[What the task requires]
Reproduce, unaltered, the line with "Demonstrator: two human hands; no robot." along with every line that follows it in the records, up to the last.

Top of Data for the task

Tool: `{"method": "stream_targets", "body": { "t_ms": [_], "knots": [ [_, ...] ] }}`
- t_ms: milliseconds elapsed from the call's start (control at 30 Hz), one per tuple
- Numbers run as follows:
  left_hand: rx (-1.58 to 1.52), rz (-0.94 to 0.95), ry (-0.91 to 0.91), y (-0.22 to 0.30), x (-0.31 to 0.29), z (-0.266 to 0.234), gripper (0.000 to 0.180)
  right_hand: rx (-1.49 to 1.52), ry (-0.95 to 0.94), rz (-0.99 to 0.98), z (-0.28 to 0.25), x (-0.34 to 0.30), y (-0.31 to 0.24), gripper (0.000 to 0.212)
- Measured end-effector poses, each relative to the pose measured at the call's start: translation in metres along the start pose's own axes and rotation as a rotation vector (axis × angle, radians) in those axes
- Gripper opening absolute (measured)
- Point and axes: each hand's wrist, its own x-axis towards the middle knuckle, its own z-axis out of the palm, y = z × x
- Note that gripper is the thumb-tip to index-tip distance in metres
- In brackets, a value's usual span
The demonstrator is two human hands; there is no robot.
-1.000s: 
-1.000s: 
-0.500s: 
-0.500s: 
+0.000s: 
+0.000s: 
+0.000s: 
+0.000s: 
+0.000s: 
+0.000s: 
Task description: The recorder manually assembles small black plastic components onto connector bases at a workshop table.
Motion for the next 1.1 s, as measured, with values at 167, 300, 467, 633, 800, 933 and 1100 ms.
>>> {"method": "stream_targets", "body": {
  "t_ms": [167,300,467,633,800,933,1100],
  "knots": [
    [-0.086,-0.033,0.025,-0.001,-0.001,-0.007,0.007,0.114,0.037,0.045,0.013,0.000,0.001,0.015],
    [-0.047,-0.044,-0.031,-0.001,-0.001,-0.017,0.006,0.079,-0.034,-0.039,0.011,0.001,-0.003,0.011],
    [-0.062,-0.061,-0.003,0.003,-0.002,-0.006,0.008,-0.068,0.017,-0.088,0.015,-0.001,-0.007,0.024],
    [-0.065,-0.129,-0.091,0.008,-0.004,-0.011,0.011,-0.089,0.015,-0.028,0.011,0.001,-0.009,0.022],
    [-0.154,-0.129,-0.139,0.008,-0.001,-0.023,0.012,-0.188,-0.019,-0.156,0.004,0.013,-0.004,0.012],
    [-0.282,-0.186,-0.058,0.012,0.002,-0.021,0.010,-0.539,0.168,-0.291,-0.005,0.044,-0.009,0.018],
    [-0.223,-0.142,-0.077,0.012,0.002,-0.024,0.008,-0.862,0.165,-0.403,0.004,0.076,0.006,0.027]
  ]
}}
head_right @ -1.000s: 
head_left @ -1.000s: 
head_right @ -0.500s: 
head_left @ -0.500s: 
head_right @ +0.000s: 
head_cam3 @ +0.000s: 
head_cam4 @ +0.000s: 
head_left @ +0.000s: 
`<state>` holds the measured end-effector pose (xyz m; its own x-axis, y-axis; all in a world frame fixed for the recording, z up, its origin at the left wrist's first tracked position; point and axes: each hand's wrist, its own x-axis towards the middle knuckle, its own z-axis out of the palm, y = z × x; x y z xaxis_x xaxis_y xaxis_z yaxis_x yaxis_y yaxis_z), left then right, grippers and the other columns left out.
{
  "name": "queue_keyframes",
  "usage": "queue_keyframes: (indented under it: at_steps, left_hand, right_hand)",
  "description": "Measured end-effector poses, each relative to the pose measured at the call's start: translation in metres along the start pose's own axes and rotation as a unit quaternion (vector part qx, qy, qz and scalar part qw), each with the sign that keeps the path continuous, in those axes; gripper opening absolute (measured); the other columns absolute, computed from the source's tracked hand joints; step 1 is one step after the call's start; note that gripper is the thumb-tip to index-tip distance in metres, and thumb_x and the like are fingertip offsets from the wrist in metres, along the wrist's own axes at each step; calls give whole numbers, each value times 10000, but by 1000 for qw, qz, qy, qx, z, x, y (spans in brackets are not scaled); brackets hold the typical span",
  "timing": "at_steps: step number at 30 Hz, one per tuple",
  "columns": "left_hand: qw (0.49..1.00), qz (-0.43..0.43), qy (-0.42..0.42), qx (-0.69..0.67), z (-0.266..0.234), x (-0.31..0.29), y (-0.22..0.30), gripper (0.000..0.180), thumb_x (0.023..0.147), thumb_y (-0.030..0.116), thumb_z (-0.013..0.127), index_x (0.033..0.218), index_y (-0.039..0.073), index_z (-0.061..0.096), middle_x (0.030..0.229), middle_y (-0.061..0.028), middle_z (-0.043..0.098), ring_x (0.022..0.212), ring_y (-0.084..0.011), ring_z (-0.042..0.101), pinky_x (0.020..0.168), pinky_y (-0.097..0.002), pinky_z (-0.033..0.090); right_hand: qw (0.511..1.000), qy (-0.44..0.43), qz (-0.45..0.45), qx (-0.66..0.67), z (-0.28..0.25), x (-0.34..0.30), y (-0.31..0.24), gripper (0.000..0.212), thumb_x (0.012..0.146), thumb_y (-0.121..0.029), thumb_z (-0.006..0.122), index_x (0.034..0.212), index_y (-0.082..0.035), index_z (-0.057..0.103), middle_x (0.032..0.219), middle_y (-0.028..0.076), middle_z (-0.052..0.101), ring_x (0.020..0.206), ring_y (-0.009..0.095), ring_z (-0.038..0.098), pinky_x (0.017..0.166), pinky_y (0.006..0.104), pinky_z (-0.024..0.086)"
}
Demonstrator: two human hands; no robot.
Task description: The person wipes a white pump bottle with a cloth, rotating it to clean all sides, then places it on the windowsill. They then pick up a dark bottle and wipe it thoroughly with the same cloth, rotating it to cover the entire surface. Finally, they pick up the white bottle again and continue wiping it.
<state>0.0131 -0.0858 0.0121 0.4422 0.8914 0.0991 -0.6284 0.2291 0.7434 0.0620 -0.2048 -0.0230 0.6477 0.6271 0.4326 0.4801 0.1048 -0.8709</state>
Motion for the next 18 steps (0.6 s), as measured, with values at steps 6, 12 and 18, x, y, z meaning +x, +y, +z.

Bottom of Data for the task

[Output of the exercise]
Demonstrator: two human hands; no robot.
Task description: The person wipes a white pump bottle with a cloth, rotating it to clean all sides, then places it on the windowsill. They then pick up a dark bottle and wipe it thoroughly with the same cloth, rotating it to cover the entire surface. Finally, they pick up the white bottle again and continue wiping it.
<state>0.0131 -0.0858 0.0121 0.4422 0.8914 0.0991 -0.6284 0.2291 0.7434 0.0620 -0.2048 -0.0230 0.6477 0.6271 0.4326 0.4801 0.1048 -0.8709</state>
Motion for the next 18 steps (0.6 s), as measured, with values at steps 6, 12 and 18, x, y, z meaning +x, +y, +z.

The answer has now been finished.